↓
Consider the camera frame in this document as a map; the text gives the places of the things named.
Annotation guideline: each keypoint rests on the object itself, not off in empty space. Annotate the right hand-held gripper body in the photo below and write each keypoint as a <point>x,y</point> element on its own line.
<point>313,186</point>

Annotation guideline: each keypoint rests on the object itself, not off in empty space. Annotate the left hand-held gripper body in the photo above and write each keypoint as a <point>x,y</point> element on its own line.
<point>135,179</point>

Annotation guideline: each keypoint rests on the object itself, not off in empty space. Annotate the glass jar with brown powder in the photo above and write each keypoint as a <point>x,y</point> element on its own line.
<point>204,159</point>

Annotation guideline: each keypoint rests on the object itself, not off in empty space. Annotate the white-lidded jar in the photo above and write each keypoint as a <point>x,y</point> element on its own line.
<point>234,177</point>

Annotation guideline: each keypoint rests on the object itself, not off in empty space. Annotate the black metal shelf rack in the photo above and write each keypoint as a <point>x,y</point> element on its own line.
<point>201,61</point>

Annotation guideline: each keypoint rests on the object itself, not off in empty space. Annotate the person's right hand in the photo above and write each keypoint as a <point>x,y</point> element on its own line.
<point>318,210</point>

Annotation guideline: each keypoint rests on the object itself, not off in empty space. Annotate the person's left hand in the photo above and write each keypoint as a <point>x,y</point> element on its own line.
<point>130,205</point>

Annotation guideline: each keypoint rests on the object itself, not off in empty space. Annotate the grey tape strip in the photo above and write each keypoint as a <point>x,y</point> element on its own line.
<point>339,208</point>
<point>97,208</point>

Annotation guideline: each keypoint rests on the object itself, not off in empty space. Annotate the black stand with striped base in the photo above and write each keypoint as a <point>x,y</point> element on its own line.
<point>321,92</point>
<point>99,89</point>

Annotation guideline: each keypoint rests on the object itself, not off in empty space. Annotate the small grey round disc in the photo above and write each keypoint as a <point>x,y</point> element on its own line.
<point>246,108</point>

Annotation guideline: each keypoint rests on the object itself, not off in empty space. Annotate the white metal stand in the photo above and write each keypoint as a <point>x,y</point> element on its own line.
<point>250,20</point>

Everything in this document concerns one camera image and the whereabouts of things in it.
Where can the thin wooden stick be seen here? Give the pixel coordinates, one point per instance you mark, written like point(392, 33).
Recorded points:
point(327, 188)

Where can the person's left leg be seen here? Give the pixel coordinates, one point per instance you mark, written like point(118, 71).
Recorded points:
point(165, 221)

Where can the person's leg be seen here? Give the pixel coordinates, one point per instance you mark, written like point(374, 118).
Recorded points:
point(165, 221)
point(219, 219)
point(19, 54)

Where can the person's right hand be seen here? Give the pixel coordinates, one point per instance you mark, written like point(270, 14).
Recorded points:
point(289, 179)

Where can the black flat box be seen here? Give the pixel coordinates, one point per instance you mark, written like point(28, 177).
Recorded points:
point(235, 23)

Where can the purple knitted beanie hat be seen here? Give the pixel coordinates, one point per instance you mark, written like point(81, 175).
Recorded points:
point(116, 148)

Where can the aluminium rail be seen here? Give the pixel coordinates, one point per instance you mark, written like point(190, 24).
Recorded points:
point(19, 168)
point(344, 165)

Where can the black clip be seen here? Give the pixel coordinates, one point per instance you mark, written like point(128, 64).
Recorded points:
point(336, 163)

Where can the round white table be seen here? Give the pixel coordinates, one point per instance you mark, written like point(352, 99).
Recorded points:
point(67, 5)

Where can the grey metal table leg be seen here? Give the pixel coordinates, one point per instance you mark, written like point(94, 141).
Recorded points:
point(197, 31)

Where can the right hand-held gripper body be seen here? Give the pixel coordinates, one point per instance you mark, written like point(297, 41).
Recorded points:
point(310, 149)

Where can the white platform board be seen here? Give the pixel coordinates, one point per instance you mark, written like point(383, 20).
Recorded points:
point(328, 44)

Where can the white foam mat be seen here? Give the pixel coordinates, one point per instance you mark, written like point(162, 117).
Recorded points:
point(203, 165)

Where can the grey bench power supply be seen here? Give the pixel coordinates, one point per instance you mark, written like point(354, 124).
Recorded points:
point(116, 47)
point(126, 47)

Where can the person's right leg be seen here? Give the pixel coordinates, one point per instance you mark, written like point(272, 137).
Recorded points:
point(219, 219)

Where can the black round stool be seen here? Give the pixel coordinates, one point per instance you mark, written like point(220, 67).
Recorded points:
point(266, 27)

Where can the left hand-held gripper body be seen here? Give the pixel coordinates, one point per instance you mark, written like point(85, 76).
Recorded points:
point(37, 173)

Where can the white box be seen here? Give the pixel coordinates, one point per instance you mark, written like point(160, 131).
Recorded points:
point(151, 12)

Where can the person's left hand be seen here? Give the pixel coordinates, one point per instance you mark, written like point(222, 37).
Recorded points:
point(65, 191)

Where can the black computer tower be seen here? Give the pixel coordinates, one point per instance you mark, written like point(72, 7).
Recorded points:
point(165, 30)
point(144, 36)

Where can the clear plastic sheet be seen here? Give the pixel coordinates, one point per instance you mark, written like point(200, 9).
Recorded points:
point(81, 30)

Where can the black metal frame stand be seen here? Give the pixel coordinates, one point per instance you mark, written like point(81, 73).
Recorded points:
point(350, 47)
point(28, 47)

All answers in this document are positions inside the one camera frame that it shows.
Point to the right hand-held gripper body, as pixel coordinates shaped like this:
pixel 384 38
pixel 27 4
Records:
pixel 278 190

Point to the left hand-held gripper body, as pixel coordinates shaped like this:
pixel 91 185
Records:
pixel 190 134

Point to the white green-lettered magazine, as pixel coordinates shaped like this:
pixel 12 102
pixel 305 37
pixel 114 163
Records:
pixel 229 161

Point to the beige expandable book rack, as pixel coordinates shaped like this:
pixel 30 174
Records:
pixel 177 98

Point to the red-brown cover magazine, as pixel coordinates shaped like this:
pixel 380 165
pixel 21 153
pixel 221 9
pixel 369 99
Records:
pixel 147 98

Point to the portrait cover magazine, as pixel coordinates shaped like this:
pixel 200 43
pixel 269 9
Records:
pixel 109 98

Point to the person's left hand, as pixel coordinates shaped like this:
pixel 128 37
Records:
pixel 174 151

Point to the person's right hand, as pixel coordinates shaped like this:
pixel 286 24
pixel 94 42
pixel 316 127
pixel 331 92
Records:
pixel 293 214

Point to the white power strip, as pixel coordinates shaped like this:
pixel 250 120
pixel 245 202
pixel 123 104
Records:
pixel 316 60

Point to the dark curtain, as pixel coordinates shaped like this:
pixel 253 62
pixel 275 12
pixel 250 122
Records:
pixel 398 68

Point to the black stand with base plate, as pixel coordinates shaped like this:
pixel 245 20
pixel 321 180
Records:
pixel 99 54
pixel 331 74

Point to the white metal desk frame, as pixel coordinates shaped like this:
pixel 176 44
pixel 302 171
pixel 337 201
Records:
↑
For the word "things", return every line of the records that holds it.

Consider the camera frame in this document as a map; the text gives the places of the things named.
Everything in this document concerns one camera image and the whereabouts of things in it.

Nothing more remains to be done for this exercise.